Fresenius Medical Care AG agreed to buy Liberty Dialysis Holdings Inc. for $1.7 billion, one of two acquisitions announced today to expand its U.S. clinic network.
Liberty Dialysis, a closely held company based in Mercer Island, Washington, has 260 clinics with annual revenue of about $1 billion, Bad Homburg, Germany-based Fresenius Medical said in a statement today. The deal is expected to close early next year, the German company said. Fresenius Medical also will buy U.S.-based American Access Care Holdings LLC for $385 million.
“Fresenius has certainly shown that scale matters,” Lisa Clive, a London-based analyst for Sanford C. Bernstein Ltd., said by phone today. She has an “outperform” recommendation on the shares. “It makes strategic sense.”

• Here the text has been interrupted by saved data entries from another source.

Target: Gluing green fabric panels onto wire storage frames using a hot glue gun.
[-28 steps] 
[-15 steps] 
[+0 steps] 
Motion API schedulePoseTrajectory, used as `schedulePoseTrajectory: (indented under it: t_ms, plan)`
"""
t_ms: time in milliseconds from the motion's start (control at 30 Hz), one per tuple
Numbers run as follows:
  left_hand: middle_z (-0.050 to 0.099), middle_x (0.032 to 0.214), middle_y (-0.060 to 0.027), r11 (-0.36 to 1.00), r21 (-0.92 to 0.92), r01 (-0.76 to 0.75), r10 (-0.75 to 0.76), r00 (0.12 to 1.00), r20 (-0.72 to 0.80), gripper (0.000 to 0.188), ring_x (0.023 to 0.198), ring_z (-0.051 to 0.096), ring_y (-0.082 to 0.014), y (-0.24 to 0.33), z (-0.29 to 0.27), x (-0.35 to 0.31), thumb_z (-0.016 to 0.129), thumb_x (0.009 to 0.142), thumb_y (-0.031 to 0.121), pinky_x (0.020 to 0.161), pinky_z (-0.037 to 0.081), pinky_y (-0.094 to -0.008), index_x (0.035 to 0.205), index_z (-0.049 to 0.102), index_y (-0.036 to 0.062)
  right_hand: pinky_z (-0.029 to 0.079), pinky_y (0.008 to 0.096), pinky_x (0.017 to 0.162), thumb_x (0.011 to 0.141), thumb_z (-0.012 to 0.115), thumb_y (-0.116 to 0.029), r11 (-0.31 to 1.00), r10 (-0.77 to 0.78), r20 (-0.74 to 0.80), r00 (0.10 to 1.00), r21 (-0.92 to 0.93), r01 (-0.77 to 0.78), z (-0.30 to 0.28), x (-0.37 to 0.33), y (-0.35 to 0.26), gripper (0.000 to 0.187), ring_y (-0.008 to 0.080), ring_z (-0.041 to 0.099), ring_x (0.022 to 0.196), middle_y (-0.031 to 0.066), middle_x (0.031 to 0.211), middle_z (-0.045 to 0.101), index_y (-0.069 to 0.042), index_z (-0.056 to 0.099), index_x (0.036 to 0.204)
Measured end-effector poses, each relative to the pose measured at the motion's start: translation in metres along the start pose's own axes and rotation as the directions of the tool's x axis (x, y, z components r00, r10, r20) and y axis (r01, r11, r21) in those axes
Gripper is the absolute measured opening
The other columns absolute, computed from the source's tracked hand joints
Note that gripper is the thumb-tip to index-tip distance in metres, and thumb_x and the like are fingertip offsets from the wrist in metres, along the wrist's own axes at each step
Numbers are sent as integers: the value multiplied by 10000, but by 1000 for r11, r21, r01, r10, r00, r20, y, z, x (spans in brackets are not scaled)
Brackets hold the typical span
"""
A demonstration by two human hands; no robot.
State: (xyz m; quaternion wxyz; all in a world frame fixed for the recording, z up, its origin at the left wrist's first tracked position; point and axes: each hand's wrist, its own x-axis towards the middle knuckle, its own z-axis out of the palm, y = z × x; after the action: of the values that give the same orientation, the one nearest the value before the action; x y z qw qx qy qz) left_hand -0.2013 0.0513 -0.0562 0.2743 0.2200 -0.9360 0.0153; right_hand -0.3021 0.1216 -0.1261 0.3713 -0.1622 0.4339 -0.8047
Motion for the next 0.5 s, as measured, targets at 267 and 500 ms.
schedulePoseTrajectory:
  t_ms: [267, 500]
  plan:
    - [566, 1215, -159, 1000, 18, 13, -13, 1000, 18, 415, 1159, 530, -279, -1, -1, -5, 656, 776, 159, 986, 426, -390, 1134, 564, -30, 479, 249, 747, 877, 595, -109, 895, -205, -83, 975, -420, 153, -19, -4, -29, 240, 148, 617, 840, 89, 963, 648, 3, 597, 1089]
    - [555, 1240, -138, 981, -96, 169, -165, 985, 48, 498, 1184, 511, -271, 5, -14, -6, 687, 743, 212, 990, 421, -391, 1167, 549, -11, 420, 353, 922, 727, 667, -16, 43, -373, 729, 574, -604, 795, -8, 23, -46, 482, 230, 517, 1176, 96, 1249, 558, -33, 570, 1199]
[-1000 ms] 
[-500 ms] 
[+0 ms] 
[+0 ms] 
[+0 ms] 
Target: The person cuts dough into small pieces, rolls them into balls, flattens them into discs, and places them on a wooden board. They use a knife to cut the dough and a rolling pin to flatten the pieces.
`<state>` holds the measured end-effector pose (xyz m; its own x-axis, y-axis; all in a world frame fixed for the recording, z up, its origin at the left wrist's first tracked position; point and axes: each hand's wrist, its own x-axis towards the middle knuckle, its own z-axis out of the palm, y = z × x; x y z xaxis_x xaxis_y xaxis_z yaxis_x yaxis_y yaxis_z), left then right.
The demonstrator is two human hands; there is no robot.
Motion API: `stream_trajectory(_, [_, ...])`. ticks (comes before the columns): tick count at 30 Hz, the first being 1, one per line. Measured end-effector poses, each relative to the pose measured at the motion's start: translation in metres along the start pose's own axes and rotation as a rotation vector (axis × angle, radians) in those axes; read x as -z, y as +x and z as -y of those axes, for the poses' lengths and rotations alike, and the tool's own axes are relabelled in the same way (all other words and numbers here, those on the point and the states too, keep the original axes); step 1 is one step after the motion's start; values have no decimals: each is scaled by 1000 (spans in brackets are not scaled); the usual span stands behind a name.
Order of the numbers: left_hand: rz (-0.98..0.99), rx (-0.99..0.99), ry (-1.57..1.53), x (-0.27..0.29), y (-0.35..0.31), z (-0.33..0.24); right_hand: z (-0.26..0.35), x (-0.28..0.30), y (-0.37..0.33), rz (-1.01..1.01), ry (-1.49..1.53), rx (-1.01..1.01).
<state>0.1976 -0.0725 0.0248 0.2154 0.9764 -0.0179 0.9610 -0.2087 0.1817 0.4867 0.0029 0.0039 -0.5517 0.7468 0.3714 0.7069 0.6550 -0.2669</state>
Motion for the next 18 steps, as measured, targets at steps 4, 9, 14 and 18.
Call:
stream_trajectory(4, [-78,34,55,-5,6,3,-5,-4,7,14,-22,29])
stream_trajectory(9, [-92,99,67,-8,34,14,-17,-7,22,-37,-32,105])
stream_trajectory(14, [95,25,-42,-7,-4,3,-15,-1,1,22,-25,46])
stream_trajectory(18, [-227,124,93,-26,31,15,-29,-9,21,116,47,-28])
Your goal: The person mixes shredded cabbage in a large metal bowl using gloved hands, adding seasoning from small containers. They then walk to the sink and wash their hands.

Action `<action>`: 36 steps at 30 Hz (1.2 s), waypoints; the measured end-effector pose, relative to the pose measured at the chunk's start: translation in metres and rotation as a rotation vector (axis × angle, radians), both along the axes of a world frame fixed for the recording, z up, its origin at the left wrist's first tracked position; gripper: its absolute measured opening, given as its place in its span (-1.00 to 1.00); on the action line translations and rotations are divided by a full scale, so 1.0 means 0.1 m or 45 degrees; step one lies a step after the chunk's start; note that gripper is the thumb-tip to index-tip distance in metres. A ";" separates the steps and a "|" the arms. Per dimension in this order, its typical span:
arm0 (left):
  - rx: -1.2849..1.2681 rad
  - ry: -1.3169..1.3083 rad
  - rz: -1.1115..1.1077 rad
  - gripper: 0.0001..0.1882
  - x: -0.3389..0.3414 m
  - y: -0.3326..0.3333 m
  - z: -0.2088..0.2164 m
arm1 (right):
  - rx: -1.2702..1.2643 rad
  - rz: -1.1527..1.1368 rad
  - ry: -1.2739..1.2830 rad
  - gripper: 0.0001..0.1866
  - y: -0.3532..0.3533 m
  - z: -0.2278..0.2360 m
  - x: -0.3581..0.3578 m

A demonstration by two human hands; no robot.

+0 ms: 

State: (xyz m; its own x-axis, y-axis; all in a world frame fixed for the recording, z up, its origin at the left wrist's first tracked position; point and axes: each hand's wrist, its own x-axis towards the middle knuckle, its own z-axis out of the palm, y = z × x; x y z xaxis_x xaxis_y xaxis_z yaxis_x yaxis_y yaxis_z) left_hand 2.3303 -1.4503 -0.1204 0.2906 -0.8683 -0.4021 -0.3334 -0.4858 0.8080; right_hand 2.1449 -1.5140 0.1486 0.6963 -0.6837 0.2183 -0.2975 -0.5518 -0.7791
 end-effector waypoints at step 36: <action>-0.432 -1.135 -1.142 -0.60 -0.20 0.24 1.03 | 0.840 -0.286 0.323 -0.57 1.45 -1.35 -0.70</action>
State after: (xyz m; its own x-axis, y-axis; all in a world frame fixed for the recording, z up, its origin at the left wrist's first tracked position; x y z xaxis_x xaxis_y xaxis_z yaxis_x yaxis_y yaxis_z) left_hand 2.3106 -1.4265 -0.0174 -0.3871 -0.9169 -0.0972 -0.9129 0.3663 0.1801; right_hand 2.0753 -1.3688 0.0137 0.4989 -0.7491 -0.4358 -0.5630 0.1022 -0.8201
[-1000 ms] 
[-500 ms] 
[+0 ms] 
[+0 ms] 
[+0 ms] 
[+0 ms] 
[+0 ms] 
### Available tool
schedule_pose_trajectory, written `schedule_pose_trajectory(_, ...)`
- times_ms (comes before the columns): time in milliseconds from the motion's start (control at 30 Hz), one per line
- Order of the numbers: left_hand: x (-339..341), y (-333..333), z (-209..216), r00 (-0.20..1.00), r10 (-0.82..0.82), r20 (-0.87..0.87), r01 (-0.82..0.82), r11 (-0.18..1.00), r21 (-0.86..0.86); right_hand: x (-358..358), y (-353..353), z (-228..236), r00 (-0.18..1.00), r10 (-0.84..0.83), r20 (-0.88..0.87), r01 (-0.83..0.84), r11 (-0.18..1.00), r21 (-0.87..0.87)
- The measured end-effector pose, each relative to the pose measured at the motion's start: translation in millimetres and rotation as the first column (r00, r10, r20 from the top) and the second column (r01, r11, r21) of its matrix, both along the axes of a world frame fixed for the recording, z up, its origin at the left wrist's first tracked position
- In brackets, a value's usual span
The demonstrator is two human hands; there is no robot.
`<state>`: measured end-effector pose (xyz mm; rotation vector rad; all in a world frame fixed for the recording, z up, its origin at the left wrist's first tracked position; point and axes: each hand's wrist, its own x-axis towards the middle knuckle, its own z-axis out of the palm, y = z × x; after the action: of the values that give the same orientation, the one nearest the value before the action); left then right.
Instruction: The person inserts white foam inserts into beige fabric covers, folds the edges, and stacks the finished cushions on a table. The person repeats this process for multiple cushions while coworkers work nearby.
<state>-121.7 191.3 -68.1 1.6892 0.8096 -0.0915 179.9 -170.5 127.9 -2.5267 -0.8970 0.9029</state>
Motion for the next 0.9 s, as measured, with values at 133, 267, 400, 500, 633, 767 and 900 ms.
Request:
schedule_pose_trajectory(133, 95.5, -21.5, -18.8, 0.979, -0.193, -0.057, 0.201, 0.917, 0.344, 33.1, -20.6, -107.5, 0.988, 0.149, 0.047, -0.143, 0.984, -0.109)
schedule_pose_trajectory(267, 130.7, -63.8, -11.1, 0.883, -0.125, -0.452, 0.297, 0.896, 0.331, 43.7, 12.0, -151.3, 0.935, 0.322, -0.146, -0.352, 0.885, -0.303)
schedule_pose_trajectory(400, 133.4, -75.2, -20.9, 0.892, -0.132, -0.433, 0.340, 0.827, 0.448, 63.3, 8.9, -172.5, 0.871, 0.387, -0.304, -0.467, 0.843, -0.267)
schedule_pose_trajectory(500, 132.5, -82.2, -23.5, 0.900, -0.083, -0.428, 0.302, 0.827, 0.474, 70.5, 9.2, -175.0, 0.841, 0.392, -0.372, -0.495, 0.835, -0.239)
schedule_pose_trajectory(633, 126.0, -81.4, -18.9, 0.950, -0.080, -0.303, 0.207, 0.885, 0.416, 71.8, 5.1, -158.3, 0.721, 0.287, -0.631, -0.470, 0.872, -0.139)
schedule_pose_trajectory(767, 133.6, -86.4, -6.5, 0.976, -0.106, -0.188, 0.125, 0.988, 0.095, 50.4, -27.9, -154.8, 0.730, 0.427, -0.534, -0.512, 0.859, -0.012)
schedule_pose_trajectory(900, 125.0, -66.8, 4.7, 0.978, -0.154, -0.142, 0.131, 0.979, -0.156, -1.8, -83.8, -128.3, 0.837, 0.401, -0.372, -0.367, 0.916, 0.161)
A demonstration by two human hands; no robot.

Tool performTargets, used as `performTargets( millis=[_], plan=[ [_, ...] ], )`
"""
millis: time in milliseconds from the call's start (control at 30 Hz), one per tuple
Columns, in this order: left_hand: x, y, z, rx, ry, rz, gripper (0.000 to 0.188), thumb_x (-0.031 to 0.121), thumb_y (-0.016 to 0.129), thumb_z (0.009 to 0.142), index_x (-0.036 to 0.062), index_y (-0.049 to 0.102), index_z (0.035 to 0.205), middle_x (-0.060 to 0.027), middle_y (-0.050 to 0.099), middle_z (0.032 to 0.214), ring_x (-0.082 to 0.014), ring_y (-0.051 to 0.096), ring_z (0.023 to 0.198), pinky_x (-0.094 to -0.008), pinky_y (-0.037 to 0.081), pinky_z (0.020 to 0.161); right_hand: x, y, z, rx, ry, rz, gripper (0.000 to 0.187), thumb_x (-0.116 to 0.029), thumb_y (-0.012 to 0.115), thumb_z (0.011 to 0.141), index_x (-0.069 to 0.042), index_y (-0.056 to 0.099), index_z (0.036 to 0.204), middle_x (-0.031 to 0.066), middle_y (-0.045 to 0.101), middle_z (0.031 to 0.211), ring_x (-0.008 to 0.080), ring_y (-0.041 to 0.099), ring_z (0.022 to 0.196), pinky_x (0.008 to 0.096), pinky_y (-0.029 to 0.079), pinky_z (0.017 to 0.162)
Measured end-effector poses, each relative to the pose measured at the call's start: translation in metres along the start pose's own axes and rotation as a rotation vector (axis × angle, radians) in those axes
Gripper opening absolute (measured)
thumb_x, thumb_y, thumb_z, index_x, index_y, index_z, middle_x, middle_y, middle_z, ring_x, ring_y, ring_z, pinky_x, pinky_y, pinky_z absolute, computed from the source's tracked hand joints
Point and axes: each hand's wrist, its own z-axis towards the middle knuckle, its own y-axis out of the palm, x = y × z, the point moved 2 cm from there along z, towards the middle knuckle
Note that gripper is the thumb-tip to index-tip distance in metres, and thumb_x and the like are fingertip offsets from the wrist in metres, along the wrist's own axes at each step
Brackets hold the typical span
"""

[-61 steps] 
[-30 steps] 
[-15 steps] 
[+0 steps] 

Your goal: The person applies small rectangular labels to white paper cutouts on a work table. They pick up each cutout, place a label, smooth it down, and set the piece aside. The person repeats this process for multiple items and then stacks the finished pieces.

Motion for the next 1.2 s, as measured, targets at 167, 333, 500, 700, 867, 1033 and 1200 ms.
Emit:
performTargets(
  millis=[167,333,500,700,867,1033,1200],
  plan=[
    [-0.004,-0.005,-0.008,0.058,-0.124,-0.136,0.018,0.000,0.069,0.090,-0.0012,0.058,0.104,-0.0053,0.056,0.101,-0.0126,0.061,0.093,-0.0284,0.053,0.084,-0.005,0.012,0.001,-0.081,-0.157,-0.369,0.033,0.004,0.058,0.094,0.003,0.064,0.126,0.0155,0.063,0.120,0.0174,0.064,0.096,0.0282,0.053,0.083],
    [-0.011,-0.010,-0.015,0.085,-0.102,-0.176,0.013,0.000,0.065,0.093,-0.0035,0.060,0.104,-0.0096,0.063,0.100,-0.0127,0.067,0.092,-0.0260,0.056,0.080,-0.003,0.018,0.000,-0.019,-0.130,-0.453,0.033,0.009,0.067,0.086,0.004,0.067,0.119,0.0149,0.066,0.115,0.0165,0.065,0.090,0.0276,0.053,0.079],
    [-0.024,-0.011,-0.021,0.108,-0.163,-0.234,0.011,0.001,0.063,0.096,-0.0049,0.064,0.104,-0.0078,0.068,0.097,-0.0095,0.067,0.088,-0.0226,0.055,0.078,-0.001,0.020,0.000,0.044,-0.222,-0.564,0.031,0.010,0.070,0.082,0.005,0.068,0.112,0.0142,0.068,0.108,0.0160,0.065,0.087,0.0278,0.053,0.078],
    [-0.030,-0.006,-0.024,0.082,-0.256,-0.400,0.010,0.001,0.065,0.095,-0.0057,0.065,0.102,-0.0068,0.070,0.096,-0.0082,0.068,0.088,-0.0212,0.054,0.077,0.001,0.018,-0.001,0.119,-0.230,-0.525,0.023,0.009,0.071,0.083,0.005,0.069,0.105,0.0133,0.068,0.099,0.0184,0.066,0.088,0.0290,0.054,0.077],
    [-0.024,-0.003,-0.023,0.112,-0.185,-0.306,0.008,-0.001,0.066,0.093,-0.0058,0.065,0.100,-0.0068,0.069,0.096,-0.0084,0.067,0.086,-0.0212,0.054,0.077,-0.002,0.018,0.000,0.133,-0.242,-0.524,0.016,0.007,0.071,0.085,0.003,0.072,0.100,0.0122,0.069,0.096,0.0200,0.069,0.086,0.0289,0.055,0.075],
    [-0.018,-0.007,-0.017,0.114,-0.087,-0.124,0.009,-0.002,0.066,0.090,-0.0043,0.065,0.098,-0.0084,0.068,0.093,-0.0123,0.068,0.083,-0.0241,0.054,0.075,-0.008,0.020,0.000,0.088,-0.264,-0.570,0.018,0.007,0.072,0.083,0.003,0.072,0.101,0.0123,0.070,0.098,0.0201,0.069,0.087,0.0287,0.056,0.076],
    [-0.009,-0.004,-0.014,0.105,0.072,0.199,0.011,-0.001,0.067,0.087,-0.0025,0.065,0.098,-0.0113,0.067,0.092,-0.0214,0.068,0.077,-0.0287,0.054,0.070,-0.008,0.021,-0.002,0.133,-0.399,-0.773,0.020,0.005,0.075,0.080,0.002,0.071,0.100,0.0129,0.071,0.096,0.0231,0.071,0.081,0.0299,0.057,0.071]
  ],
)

Bigger dialysis chains have an advantage under a new U.S. Medicare reimbursement system, Sanford’s Clive said. Called the bundled rate, the new system is a fixed compensation amount designed to reduce overuse of drugs that were previously separately billable.
American Access runs outpatient clinics for procedures such as fistulas and grafts that give permanent surgical access to veins, reducing the need to use temporary catheters for dialysis blood-cleaning treatment. Using such procedures may help Fresenius reduce the number of expensive-to-treat infections, Clive said. Catheters also tend to make patients require higher doses of some drugs, she said.
Companies similar to American Access may increasingly be acquisition targets for dialysis chains, she said, because they may help cut drug costs under bundled pricing.
Second-quarter net income rose 5 percent to $260.8 million from $248.3 million a year earlier, Fresenius Medical said today. The result met the $261 million average estimate of 12 analysts surveyed by Bloomberg.
Revenue per treatment in U.S. clinics, a measure of profitability, fell to $348 from $356 in the year-earlier period. International sales rose 26 percent to $1.16 billion.
Fresenius Medical fell 1.10 euros, or 2.1 percent, to 51.64 euros at the close of Frankfurt trading, giving the company a market value of 15.4 billion euros ($21.8 billion). The stock returned 24 percent in the past year.
Fresenius Medical repeated a forecast issued May 4 that net income will be between $1.07 billion and $1.09 billion, with revenue of more than $13 billion this year. The company said it expects to spend about $1.9 billion on acquisitions this year.
Separately, Fresenius SE (FRE), which owns 36 percent of Fresenius Medical, increased its 2011 forecast, saying it expects net income adjusted for the acquisition of APP Pharmaceuticals to rise by 15 percent to 18 percent at constant exchange rates. The company had previously forecast a 12 percent to 16 percent increase. Fresenius repeated that sales will rise 7 percent to 8 percent this year.
First-half adjusted net income rose 20 percent to 363 million euros.
The shares rose 26 cents, or 0.4 percent, to 72.75 euros.
Fresenius SE, also based in Bad Homburg, runs private- hospital operator Helios, the Vamed health-care services unit and Fresenius Kabi, which sells infusion therapies and clinical nutrition products.